I hadn’t heard of autism until I was an adult, I had barely heard of dyslexia as a teenager. The 21st century has seen society become more sympathetic to the neurodivergent and subsequently there has been a predictable rise in diagnoses. The number of my friends that have been diagnosed with ADHD and autism in their middle age has been astonishing. People who all their lives have been characterised as lazy and disorganised, or intense and introverted, have now received a formal diagnosis and, more importantly, access to medication and services that were unavailable to them previously. It has come as a great relief to them to have a greater understanding of themselves and how to manage the conditions effectively.
As the lights were turned up, I turned to my friends, shaking my head and saying ‘Wow’. We stayed for part of the Q&A, and I was struck by some of the audience’s genuine despair about how Covid and the Covid vaccine had impacted their lives. I also suspect that there has been a rise in the number of people with heart issues since the vaccine, in line with Dr Patterson’s conclusions expressed in an interview published on 14 May 2024: ‘I started to see things which made me more and more concerned’. I read this line with interest: ‘Incredibly, the side-effects don’t stop there, as I have been informed of a doubling of the stroke referral numbers recently, with an increase in overall thrombo-emboli disease since the roll-out of the Covid-19 vaccines.’
I noted the joint response to the article issued by Dr Nicola Brink, Dr Peter Rabey, and Dr Steve Evans rebutting Dr Patterson’s assertions, particularly: ‘In addition, Dr Patterson has slightly modified his statement on stroke cases but is still stating that stroke cases have doubled when in fact they have remained the same. Building an argument based on such inaccurate data is misleading.’
Back to the film. We decided to leave when there was clapping part way through the Q&A section from the entranced crowd. But I think the night was summed up by the speaker’s final statement when we were gathering up our belongings to leave, in response to a question, which was this gem:
‘Pray for Bobby Kennedy. Pray for Donald Trump.’

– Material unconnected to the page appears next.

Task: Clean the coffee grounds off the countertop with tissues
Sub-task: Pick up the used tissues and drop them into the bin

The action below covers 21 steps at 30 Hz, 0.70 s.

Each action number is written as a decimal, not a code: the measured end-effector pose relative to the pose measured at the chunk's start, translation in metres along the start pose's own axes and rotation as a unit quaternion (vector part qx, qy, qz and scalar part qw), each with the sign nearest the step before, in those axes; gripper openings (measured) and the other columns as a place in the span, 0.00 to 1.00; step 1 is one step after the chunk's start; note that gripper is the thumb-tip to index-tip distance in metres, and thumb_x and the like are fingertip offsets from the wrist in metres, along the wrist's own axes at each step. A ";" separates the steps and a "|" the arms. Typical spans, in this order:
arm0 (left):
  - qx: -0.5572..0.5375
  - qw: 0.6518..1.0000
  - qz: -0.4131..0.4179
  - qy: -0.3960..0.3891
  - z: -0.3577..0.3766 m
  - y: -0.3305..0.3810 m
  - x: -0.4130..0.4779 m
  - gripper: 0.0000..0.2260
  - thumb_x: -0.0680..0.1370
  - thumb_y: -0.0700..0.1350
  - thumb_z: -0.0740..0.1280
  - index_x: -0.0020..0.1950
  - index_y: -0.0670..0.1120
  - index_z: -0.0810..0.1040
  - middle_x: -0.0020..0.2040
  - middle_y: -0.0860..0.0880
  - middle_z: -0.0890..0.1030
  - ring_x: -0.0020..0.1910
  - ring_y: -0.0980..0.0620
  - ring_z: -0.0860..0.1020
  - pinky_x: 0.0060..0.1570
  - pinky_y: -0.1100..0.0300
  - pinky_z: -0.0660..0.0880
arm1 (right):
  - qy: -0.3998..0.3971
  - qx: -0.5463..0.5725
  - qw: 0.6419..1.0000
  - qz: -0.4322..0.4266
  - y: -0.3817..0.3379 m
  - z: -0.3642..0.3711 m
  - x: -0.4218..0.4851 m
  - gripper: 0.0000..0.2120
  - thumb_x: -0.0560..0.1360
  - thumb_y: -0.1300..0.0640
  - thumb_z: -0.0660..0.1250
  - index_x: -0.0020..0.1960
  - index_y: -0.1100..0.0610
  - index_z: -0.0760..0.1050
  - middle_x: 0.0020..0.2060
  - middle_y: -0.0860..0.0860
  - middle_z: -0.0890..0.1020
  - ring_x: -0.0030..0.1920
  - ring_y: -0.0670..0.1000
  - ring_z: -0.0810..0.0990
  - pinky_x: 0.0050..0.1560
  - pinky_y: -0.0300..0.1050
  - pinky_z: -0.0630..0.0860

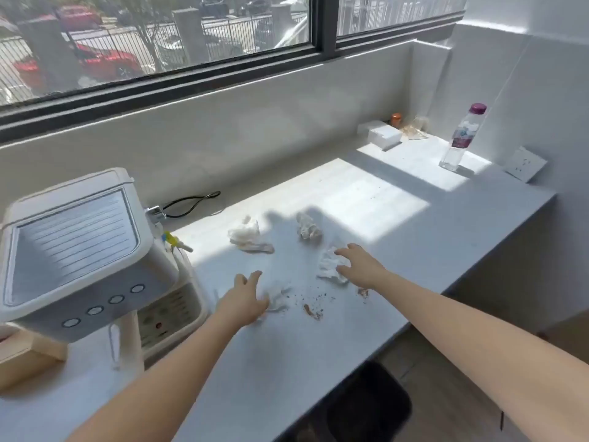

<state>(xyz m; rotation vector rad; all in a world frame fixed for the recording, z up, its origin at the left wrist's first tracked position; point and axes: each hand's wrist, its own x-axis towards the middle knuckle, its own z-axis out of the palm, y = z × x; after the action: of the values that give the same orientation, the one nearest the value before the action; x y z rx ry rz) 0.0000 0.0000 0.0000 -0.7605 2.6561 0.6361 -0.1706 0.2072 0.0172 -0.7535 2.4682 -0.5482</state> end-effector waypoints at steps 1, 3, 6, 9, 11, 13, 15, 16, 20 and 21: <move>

Healing Beyond Covid conference
To say I was unenthused about Sunday’s conference is an understatement.
However, I returned to St Pierre Park at 10am and tried to reset my mind after the previous evening. The conference was a vast improvement on the film.

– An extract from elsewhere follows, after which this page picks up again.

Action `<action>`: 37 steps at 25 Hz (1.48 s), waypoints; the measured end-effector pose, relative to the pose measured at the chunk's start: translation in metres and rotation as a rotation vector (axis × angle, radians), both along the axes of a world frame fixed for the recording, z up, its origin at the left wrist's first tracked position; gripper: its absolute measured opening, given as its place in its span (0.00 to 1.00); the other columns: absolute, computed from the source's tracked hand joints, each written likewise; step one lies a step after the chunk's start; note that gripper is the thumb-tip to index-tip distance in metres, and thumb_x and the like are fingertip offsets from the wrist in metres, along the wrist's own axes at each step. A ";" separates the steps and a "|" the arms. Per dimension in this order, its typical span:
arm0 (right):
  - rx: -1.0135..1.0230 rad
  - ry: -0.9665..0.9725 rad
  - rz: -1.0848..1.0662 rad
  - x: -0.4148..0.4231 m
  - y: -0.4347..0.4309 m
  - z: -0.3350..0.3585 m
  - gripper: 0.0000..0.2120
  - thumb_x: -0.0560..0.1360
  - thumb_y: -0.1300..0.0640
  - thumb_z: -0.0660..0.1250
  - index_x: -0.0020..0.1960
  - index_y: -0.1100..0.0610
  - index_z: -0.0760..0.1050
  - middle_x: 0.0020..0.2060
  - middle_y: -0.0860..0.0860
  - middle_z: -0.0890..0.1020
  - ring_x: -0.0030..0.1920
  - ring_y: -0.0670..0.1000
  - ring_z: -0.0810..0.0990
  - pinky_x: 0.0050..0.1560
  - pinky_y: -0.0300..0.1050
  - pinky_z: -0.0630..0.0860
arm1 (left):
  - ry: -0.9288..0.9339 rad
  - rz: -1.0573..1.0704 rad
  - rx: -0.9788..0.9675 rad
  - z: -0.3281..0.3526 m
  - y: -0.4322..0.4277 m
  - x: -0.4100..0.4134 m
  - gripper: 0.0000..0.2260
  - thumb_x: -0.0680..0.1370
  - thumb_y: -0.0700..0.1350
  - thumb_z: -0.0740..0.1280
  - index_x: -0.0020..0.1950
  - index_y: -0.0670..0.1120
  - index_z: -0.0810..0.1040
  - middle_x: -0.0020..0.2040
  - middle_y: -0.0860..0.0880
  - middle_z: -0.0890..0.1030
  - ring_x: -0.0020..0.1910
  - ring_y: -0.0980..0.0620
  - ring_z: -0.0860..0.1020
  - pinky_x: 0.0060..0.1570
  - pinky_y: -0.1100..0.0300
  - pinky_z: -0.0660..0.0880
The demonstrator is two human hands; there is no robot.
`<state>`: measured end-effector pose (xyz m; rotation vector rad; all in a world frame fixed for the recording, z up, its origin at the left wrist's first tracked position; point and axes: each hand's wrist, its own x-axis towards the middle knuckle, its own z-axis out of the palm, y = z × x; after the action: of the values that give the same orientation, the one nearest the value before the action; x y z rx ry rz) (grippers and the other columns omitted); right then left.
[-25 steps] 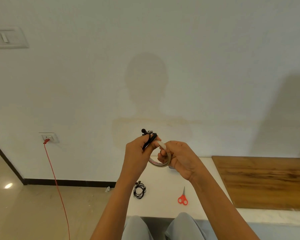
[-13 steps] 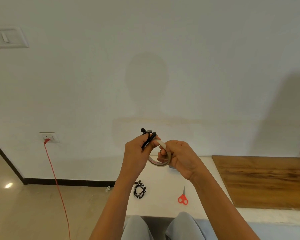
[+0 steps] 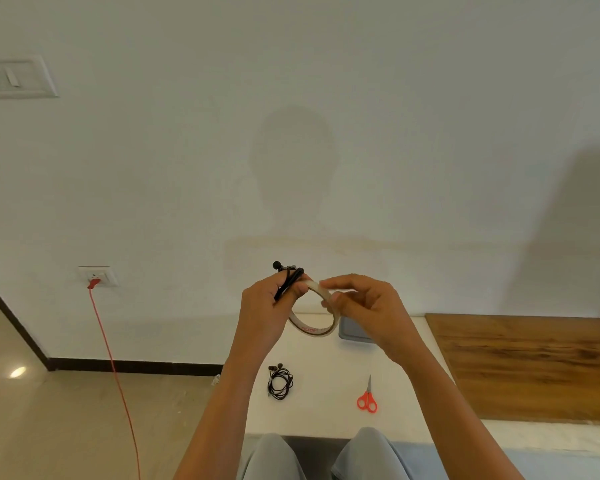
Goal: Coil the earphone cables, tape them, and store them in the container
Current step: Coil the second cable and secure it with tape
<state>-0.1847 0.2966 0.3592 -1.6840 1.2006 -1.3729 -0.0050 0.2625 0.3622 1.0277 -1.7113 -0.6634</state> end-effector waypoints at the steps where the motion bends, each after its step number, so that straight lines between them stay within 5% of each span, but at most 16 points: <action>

I listened with interest to Laura Aboli on Fear – The Ultimate Weapon Of Control. I was interested in Dr Chris Flowers’ talk on Pfizer’s Own Words From Pfizer’s Own Documents, and was fascinated by the statistics produced which indicated that:
Serious adverse events (SAEs) were found three times more common in women than men
54% were under 50 with the highest number of cases were in the ages 31-50
Nearly half of all deaths plus 86% of AEs were amongst healthy people i.e. those with no co-morbidities
Nearly half of the outcomes remain ‘unresolved’ – 23% did not recover.
Food for thought and I was quietly impressed until he put up the last slide that claimed that climate change was a sham. Tell that to the polar bears, I thought.

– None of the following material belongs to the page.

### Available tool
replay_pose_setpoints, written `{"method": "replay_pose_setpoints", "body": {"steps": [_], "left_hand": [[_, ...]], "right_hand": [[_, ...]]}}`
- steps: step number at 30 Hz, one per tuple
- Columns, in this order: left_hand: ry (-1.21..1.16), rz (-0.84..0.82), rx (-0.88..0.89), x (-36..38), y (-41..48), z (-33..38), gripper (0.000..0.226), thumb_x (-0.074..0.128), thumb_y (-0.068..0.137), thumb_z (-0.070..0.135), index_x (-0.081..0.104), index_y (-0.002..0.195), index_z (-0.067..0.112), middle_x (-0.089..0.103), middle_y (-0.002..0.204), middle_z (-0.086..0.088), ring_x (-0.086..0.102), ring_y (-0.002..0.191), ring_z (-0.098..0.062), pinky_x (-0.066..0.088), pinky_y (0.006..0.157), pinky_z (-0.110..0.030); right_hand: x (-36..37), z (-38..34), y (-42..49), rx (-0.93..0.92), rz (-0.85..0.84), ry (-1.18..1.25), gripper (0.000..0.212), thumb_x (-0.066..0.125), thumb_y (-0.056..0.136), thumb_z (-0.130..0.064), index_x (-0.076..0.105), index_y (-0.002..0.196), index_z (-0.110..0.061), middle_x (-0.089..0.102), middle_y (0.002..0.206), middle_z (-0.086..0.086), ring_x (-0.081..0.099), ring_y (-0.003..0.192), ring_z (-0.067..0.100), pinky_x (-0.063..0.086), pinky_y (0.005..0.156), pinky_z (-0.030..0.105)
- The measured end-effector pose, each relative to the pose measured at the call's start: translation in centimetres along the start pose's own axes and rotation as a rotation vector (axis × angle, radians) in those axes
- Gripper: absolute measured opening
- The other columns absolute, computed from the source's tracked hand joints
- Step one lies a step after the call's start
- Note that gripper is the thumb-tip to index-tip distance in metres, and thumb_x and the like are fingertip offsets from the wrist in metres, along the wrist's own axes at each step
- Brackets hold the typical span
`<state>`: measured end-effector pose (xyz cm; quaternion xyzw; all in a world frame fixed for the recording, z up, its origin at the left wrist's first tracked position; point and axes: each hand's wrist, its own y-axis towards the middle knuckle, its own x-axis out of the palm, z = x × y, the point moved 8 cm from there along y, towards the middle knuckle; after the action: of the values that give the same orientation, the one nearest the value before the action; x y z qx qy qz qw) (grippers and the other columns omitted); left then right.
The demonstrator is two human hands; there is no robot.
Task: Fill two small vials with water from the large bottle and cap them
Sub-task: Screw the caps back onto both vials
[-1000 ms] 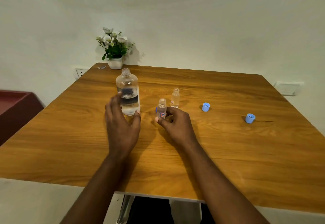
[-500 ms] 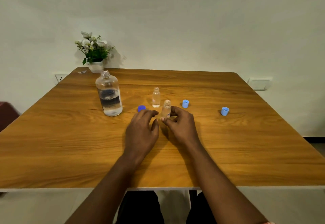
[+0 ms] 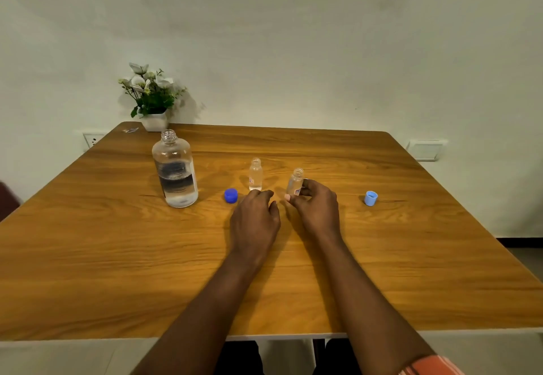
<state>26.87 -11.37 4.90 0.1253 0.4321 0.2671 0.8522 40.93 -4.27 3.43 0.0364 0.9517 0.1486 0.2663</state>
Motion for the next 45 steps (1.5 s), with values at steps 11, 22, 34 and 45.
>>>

I went for some food, so I missed most of Professor Angus Dalgleish’s talk entitled The Rise In Turbo-Cancers Post-Covid 19 Injections, but returned for the panel discussion and Q&A.
I listened intently to the nurse from the PEH’s talk about her concerns about the impact the vaccine had on people in her care. I left around 1.30pm as I was beginning to get fatigued.
So, am I any clearer on the ‘correlation vs causation’ argument that has been troubling my brain since my stroke? No. I had hoped for a lightning bolt as a result of attending the conference but got a damp sparkler. My conclusion? I am 50/50 about it, my stroke was ‘probably’ brought on by the Covid vaccination, but I can never be certain. And I am OK with that. I will never take such a rushed-through vaccine or medication again – pandemic or no pandemic – but I will continue to take vaccines that are tried and tested over decades.